Just before entering the restaurant I checked my weather app. It predicted a thunderstorm for the next two hours. It was a false alarm.

I rode 66 southwest with the wind aiding my effort. The highway is concrete with many patches and pot holes. Many years ago the state decided to let the western two lanes deteriorate. It reminded me of snowmobile trails in the Upper Peninsula of Michigan.

My original plan was to stop in Dwight but it was barely afternoon so I forged ahead to Pontiac. On the way I passed through Odell where I crossed my route from last year. I re-took a picture while I was in town.

Pontiac boasted several museums. I went into the Route 66 museum. It was filled with memorabilia. I thought of my friend Rachel’s descriptions of the Haines, Alaska Hammer Museum.
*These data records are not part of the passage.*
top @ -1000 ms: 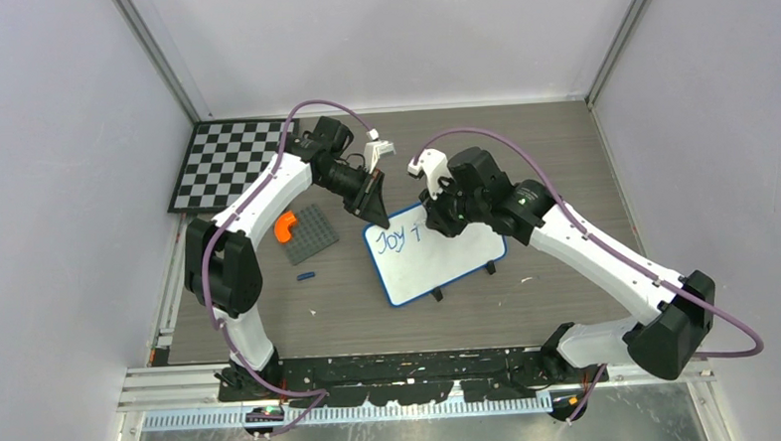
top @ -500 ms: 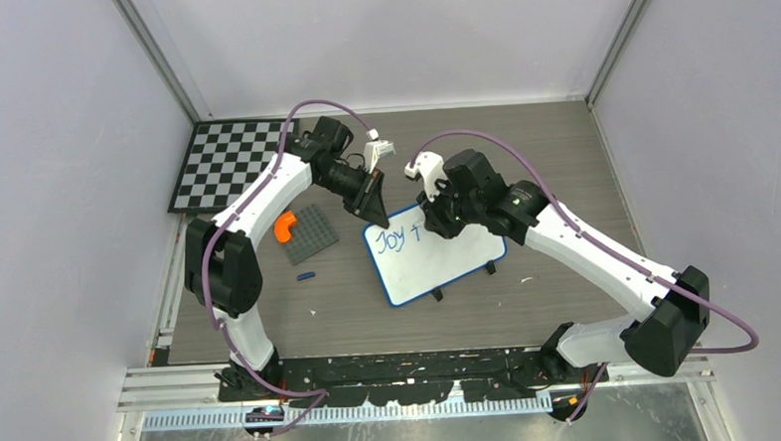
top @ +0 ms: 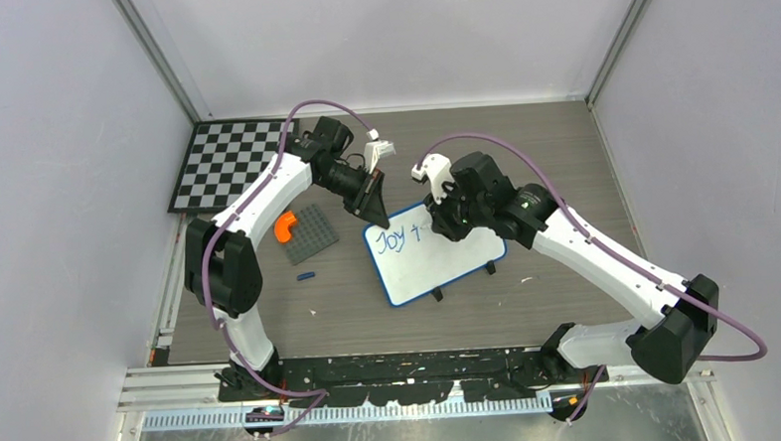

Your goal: Write a sentence on the whiteboard

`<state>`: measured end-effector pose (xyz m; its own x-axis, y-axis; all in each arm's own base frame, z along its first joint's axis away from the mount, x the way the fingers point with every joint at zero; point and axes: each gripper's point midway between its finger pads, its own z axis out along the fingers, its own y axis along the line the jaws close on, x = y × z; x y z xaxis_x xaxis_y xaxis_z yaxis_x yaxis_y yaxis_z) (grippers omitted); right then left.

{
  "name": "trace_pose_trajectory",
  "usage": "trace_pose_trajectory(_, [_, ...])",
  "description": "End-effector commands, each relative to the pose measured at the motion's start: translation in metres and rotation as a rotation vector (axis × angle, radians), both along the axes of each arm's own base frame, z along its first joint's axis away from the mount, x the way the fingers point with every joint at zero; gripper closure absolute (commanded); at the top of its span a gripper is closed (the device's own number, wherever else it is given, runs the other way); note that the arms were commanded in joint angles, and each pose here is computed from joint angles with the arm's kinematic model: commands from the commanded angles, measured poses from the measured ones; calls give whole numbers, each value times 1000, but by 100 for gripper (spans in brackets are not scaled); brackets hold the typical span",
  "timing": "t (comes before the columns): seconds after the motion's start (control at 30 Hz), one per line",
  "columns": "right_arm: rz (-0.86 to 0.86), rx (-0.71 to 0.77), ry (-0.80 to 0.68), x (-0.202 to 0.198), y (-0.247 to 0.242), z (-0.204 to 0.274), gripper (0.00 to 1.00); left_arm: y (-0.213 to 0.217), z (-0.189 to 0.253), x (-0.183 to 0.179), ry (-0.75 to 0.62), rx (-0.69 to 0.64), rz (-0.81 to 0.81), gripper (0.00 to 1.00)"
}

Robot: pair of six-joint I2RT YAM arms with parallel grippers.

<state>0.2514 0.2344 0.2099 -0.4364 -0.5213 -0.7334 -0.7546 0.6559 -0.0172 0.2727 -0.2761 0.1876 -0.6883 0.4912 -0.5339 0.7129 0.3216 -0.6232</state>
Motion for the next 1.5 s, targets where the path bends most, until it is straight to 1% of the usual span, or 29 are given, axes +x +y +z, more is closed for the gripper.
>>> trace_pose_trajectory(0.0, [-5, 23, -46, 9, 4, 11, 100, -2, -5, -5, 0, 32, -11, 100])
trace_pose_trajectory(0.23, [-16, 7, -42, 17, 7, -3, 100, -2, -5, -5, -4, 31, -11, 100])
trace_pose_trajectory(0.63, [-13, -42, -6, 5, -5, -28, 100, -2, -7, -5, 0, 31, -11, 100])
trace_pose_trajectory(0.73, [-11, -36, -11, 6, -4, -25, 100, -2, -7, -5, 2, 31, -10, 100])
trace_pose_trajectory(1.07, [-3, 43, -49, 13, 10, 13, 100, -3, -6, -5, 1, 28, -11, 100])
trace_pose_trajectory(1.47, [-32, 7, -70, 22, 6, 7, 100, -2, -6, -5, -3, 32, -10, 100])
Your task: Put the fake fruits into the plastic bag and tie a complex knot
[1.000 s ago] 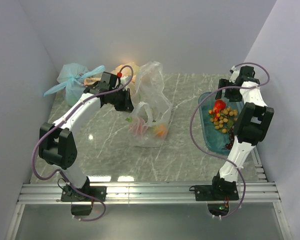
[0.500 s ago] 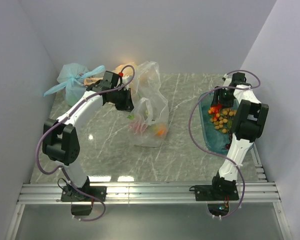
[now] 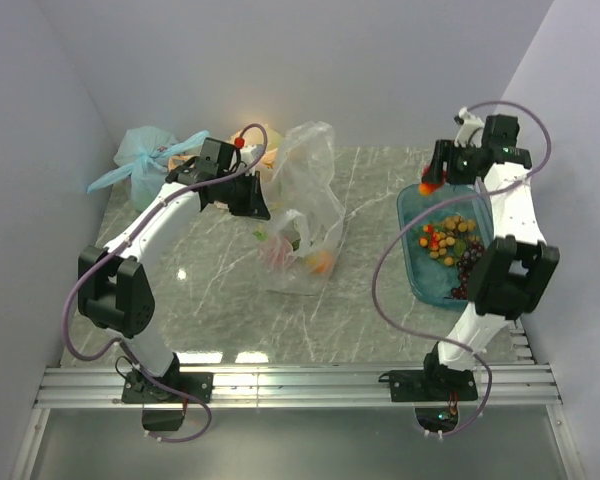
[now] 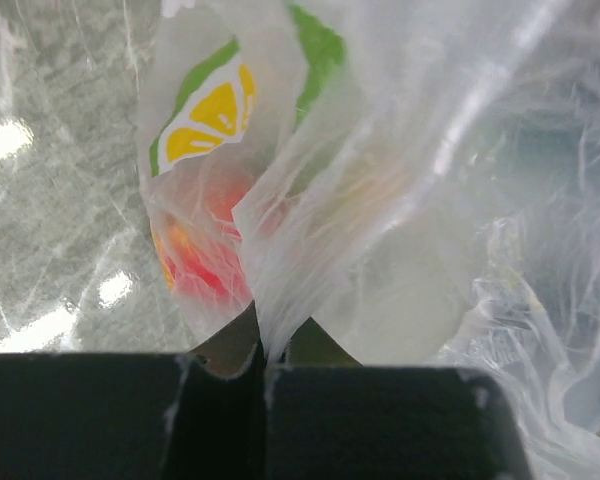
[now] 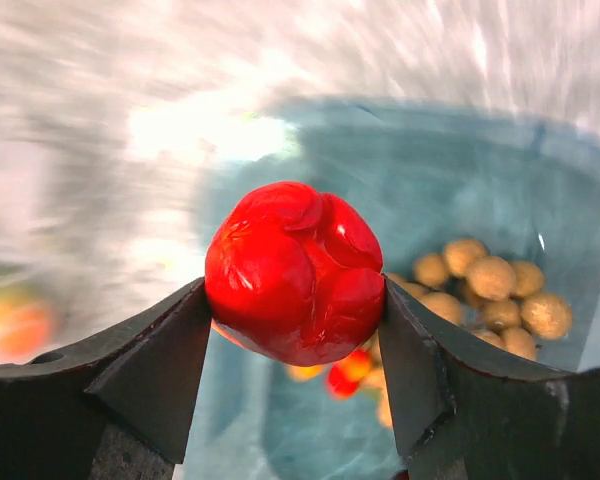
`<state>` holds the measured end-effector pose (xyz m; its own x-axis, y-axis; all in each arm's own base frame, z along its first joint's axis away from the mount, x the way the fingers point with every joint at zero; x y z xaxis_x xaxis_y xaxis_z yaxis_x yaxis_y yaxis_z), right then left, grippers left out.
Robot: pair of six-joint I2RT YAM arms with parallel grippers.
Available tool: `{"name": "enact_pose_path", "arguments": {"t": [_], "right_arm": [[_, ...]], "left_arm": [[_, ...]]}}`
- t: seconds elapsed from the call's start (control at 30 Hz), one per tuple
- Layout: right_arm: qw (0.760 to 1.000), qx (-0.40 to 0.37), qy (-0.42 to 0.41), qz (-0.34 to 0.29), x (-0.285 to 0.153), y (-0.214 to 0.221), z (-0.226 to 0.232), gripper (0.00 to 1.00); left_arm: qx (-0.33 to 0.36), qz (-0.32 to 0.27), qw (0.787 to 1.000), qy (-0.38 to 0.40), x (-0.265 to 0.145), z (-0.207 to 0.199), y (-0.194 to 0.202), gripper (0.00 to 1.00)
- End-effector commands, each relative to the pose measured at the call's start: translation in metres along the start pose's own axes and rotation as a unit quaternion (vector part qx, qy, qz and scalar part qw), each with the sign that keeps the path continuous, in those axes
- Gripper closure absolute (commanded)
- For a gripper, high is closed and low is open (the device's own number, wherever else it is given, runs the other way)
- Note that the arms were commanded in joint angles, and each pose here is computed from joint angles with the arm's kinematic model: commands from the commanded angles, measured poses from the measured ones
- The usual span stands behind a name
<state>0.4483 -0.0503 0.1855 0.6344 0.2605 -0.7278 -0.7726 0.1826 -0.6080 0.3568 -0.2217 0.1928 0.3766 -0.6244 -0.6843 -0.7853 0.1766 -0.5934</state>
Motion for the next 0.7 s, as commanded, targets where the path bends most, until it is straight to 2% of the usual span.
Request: {"name": "enact_pose_path", "arguments": {"t": [0.0,0.17,0.3,0.4,0.47,0.5,0.67], "right_arm": [[0.988,-0.076,-0.115,-0.072,-0.060,-0.031,0.100,0.57],[0.951,-0.161,-0.237,-0.118,-0.088,-0.031,0.228,0.57],[0.921,-0.217,-0.298,-0.129,-0.110,-0.021,0.295,0.57],[0.911,-0.241,-0.305,-0.137,-0.117,-0.004,0.309,0.57],[0.908,-0.244,-0.297,-0.168,-0.128,-0.006,0.309,0.57],[0.913,-0.238,-0.288,-0.165,-0.123,-0.001,0.304,0.57],[0.942,-0.195,-0.174,-0.212,-0.123,-0.033,0.259,0.58]], "left_arm": [[0.043,-0.051,0.998,0.016,-0.025,-0.019,-0.021,0.99],[0.058,-0.064,0.996,0.030,-0.031,-0.030,-0.027,1.00],[0.055,-0.062,0.996,0.038,-0.032,-0.035,-0.032,1.00],[0.043,-0.054,0.997,0.044,-0.031,-0.037,-0.034,0.99],[0.031,-0.049,0.997,0.044,-0.028,-0.036,-0.034,0.99],[0.030,-0.050,0.997,0.045,-0.029,-0.037,-0.034,0.99],[0.019,-0.048,0.998,0.045,-0.027,-0.036,-0.028,0.99]]}}
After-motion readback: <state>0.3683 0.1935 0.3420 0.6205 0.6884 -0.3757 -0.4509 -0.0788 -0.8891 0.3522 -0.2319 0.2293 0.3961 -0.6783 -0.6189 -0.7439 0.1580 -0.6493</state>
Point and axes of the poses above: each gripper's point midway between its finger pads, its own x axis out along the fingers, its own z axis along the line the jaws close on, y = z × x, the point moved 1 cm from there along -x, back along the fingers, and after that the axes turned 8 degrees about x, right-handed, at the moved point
Route 66 changed course several times. In Pontiac there are sections that date back to the late 1920s. Somebody decided to build a bypass in 1930.

There are restored buildings along the road from time to time. The Standard Oil station was cute. It would have looked better with a big 1930s car out front.

Despite the fact that the trail is clearly marked and that I had an actual map of the road, I missed a turn south of Pontiac. The level terrain made it no big deal, perhaps an extra two or three miles, but I felt embarrassed to have screwed up something so simple.

I recovered and found my hotel outside Chenoa. The desk clerk is from Gurjarat in India. It’s amazing how many small town hotels are staffed by Gurjaratis. I often wonder how they find these places.

After check in I discovered the tap water had the faint smell of sulfur, probably untreated well water. I’ll be buying bottled water for tomorrow.

So Day 2 ends at 70 1/2 miles. I’m hoping the Nats v Cubs game is on the telly tonight.

Props to all the folks back home who participated in Bike to Work Day. Thanks to Monica for offering to grab a shirt for me.